Catastrophic Warming as Pseudoscience - Matt Ridley's Speech

  Bishop Hill has a speech given by Matt Ridley at the Royal Scottish Academy in Edinburgh which dissects the catastrophic warming scare with beautiful precision and proves, beyond any honest doubt that is is not science but pseudoscience. The first part of the speech defines to difference between science and pseudoscience and I think falls not far short of Richard Feynman's similar speech on Cargo Cult Science. Read the whole thing but here is an excerpt:
[Mann's Hockey Stick] has been utterly debunked by the work of Steve McIntyre and Ross McKitrick. I urge you to read Andrew Montford’s careful and highly readable book The Hockey Stick Illusion*. Here is not the place to go into detail, but briefly the problem is both mathematical and empirical. The graph relies heavily on some flawed data – strip-bark tree rings from bristlecone pines -- and on a particular method of principal component analysis, called short centering, that heavily weights any hockey-stick shaped sample at the expense of any other sample. When I say heavily – I mean 390 times.
This had a big impact on me. This was the moment somebody told me they had made the crop circle the night before.
For, apart from the hockey stick, there is no evidence that climate is changing dangerously or faster than in the past, when it changed naturally.
It was warmer in the Middle ages* and medieval climate change in Greenland was much faster.

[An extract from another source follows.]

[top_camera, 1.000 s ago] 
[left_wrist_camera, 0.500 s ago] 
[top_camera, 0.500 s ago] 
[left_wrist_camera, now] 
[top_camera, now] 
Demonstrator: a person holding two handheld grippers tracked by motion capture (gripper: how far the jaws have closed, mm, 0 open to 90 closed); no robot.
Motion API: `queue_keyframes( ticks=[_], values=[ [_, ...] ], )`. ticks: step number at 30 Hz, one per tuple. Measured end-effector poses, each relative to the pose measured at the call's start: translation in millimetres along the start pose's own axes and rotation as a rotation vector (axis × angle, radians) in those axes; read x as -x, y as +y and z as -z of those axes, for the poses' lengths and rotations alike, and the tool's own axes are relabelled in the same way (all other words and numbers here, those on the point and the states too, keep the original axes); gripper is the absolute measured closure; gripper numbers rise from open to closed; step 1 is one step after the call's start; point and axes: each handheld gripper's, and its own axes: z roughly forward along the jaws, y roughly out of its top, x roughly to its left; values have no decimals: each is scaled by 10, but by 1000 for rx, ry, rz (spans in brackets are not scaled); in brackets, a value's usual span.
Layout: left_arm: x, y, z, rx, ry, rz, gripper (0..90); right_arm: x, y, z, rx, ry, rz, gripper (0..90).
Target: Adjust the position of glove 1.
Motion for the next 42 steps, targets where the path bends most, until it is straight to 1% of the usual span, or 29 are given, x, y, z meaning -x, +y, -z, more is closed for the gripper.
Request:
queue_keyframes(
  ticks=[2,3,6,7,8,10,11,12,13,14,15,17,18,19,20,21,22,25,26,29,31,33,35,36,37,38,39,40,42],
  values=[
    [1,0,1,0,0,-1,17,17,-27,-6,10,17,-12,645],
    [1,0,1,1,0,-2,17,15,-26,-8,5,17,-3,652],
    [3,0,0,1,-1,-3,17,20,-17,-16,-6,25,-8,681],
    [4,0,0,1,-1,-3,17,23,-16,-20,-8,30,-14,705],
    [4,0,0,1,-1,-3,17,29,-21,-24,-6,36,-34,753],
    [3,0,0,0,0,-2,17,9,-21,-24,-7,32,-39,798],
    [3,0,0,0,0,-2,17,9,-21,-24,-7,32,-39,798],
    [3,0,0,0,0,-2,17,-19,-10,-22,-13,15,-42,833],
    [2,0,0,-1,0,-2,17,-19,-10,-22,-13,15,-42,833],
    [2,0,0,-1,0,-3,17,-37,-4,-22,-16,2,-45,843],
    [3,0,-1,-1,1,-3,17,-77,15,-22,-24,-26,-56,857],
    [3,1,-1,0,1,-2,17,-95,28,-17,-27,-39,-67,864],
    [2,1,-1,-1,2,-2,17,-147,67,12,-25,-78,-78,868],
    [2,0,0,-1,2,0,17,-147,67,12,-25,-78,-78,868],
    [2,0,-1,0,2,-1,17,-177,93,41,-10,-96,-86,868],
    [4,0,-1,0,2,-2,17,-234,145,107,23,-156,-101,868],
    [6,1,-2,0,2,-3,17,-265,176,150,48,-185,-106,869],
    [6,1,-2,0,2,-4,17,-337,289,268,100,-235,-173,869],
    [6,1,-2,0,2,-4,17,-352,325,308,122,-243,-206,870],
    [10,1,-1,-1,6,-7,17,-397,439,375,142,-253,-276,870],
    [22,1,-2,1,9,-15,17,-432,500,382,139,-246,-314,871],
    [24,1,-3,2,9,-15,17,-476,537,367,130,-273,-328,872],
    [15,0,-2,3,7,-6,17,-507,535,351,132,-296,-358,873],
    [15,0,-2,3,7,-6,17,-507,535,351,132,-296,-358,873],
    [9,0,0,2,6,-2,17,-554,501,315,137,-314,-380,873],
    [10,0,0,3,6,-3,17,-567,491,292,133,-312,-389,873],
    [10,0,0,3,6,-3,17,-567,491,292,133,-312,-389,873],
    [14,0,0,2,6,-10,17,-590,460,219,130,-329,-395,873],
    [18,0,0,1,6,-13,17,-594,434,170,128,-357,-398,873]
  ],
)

Stalagmites*, tree lines and ice cores all confirm that it was significantly warmer 7000 years ago. Evidence from Greenland suggests that the Arctic ocean was probably ice free for part of the late summer at that time.
Sea level* is rising at the unthreatening rate about a foot per century and decelerating.
Greenland is losing ice at the rate of about 150 gigatonnes a year, which is 0.6% per century.
There has been no significant warming in Antarctica*, with the exception of the peninsula.
Methane* has largely stopped increasing.
Tropical storm* intensity and frequency have gone down, not up, in the last 20 years.
Your probability* of dying as a result of a drought, a flood or a storm is 98% lower globally than it was in the 1920s.
Malaria* has retreated not expanded as the world has warmed.
And so on. I’ve looked and looked but I cannot find one piece of data – as opposed to a model – that shows either unprecedented change or change is that is anywhere close to causing real harm.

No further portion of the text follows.